Come ricorda sempre Stefano Barone del Nursind Lazio: «In questo momento oltre al disagio legato all’emergenza pandemica si somma anche il costante rischio di aggressioni.

L’infermiera aggredita venerdì, è giovanissima e appena entrata in servizio. Avrà bisogno di tempo non solo per riprendersi dall’aggressione fisica. La situazione è davvero drammatica e solo arruolando nuovi infermieri potrà alleggerirsi. Non ci sono alternative o strade alternative. Il personale, sia medico che infermieristico, non può reggere ancora».

Infermiera aggredita, Zega: «Ora basta, svegliamoci»

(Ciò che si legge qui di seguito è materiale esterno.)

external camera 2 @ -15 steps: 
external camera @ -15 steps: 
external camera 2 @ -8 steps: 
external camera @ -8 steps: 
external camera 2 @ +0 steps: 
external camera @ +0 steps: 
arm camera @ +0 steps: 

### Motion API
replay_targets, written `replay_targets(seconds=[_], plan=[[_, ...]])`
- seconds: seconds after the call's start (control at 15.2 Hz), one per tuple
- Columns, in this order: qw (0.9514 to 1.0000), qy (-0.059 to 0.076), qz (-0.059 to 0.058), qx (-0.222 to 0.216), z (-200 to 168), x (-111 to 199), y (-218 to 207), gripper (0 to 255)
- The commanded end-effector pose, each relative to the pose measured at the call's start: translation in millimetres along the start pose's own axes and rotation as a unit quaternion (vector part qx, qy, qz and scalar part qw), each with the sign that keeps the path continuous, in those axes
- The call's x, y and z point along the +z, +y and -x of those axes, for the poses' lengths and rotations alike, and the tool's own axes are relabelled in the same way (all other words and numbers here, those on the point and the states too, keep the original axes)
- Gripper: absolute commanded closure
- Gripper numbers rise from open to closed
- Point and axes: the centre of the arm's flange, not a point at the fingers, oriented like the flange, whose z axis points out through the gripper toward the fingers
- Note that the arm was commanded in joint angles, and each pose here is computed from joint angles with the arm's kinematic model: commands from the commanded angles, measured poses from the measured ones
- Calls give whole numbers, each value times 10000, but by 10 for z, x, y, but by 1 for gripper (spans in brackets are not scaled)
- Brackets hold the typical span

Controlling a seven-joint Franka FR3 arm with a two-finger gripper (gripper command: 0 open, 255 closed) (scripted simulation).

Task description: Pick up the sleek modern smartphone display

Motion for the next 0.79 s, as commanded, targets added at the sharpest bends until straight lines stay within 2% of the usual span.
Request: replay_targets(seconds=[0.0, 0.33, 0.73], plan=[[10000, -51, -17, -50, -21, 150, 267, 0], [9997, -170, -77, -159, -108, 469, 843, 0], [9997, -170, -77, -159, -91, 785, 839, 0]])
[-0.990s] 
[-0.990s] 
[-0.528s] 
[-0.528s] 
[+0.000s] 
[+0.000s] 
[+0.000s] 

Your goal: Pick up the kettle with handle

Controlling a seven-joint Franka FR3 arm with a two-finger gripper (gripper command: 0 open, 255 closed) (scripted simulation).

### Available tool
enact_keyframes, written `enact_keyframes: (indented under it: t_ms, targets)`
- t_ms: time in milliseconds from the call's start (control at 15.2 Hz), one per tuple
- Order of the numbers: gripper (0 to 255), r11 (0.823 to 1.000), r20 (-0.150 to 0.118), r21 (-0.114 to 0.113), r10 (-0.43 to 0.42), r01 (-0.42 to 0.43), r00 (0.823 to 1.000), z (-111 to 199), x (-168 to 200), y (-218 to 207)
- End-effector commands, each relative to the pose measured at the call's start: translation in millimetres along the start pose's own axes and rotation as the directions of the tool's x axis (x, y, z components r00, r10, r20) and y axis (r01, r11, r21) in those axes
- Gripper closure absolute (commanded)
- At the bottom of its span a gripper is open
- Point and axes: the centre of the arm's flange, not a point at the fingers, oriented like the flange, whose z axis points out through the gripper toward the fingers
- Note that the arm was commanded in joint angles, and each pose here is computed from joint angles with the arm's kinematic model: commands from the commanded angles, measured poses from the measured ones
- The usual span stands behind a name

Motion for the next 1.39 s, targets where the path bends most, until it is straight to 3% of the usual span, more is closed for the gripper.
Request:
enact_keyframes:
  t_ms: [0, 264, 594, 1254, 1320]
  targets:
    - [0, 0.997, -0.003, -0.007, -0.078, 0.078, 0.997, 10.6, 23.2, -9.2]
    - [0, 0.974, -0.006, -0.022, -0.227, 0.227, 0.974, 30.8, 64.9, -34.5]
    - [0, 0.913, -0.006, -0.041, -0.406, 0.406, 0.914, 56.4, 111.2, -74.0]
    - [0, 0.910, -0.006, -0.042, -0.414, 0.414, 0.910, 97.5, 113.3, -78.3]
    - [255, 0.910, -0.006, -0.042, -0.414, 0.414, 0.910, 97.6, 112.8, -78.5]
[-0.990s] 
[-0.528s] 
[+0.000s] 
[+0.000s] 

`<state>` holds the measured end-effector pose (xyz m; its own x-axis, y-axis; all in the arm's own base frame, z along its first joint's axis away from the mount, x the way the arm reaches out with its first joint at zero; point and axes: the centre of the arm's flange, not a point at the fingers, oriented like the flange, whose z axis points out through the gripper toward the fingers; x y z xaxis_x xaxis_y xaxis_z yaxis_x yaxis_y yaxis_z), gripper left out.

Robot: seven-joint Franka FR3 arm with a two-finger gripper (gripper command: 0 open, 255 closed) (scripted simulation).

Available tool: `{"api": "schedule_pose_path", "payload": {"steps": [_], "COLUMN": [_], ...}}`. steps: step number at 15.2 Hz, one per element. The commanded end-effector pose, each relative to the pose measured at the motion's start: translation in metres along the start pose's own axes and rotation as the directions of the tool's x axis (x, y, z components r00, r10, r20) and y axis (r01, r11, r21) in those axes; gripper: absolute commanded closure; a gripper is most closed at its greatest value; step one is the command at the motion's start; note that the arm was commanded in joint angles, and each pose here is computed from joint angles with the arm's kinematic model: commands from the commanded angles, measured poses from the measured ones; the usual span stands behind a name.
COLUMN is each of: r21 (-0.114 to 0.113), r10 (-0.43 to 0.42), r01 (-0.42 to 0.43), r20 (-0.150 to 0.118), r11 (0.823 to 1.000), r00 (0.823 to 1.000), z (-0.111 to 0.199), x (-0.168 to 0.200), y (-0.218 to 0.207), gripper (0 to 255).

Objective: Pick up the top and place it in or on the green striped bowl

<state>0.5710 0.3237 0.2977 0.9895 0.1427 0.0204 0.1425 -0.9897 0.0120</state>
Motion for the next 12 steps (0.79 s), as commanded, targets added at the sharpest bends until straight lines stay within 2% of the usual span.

«La giovane collega aggredita e pestata all'Ospedale San Camillo ha tutta la solidarietà e l'affetto dell'Ordine degli Infermieri di Roma: ma il fatto è che la sicurezza del personale sanitario nelle strutture ospedaliere è messa in pericolo sempre, e il fenomeno cresce ogni giorno di più, con il protrarsi delle follie negazioniste sul Covid 19». Lo dichiara il Presidente dell'Ordine delle professioni Infermieristiche di Roma, Maurizio Zega «Proprio oggi Roma conoscerà l'ennesimo raduno di irresponsabili che sono, si legge sulla stampa, pronti a "creare disagi alla città": intanto uno di loro ha provato a spaccare la testa a chi voleva soltanto curarlo. Quando oggi si sentiranno le consuete dichiarazioni deliranti verrebbe loro da rispondere: andate a dirlo a questa giovane presa a calci in testa. A noi sembra che l'esercizio della professione sia reso ogni giorno sempre più difficile, e su questo le autorità pubbliche dovrebbero interrogarsi. Intanto ci pestano, ora qui ora là, poi gli infermieri sono bellamente dimenticati dal governo in sede di legge finanziaria, e così restiamo con compensi peggio che ridicoli. Sembrano semplicemente ignorare la nostra esistenza, anche se oggi leggeremo magari un diluvio di dichiarazioni di solidarietà alla nostra collega, che però avranno un bel sapore di ipocrisia: dopo essere stati dichiarati "eroi", si vuole anche dichiararci martiri? Il colmo - ha concluso Zega - è che questo avviene mentre tutti lamentano che siamo troppo pochi, che c'è bisogno di più infermieri; e secondo autorevoli fonti scientifiche anche il numero di morti durante la pandemia, anomalo nel caso italiano, potrebbe essere dovuto proprio alla carenza di infermieri».
«Non sarebbe il caso che ci si svegliasse? Alla nostra collega appena arrivata ad esercitare la sua professione va il nostro abbraccio e la nostra vicinanza: nella speranza che questo ennesimo orribile episodio faccia riflettere chi di dovere su una situazione ormai insostenibile. Ô ora di svegliarsi», conclude.